This week, my old stethoscope was again put to use. I had once again taught students (outside of the usual morning endorsements) and seeing them gain more confidence enough to speak up and question my own diagnosis inspires me. These are the perks of this job. You get to see these brilliant minds develop and you become part of it. You look in their inquisitive eyes hungry for learning and see how you were 5 years ago.
Make sure the charts are ready before service rounds.

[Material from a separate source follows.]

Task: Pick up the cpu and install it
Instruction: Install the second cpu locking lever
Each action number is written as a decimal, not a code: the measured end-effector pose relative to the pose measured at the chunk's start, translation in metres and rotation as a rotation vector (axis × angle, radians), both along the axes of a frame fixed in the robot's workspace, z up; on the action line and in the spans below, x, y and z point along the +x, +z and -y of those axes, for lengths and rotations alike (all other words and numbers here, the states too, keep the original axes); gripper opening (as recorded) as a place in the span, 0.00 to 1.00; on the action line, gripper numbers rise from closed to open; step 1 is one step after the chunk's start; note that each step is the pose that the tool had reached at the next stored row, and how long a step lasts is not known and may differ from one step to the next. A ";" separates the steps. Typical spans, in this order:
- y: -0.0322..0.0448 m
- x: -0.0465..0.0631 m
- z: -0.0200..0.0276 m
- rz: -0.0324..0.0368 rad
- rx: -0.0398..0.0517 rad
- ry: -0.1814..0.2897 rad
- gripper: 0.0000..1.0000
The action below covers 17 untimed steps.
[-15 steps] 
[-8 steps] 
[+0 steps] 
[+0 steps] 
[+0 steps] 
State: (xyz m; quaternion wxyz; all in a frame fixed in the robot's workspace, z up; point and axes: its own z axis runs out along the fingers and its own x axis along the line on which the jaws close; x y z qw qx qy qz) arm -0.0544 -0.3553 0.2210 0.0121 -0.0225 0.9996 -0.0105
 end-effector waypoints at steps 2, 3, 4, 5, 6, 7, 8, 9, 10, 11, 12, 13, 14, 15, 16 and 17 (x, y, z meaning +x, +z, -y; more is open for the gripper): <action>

Still in my usual contemplative state, I derived several new insights from my recently revived direct contact with patients. Though tacky and sentimental they may be, I would like to share them in this entry:
1. Somebody has to wipe our own ass when we're sick. I have an intimacy problem. It's easy for me to take care of sick people. I can soak in other people's sweat, blood, pus, urine and feces without batting an eyelash. But I don't trust anyone enough to do the same for me. Perhaps this is one of the things I have to work on. Hence, this is my definition of love. Love is being able to wipe someone else's ass without feeling disgust or pity towards that person and having that someone wipe your own ass without you feeling guilty or sorry for yourself.
2. Something is wrong with the English language. The term "broken heart" is a misnomer. Patients with myocardial infarction or severe heart failure we just send home. They can still expect a long life as long as they maintain their medications. Somehow we can still offer some bit of hope. They can even undergo heart transplant and live healthy lives. Patients with gangrene from diabetes, well, they have to be sent home with one limb less. I think this is worse - having to live the rest of your life knowing that a part of you is missing and can never be recovered. Yes, healing can happen, but there will always be a part of you that will be lost forever. You may get prosthetic limbs, but you never walk the same way. You don't recover from a lost arm or a lost leg. You just have to learn to live your life without it. I have to say that those who would have to live with unrequited love do not deal with broken hearts. A broken heart is so easy to treat. I think the better term is an "amputated limb" - the stump may heal after some time but you would have to move around with a limp for the rest of your life.
These insights sound ridiculous. I'd have to shake off these blues and call my students for service rounds.
Should you be in wards 1 or wards 3 while I'm rounding this morning, find me. I do quite stand out. I'm that big girl with a huge smile on her face, teaching medical students and obviously loving it, but walking with a bit of a limp.
Then perhaps you can lend me a cane.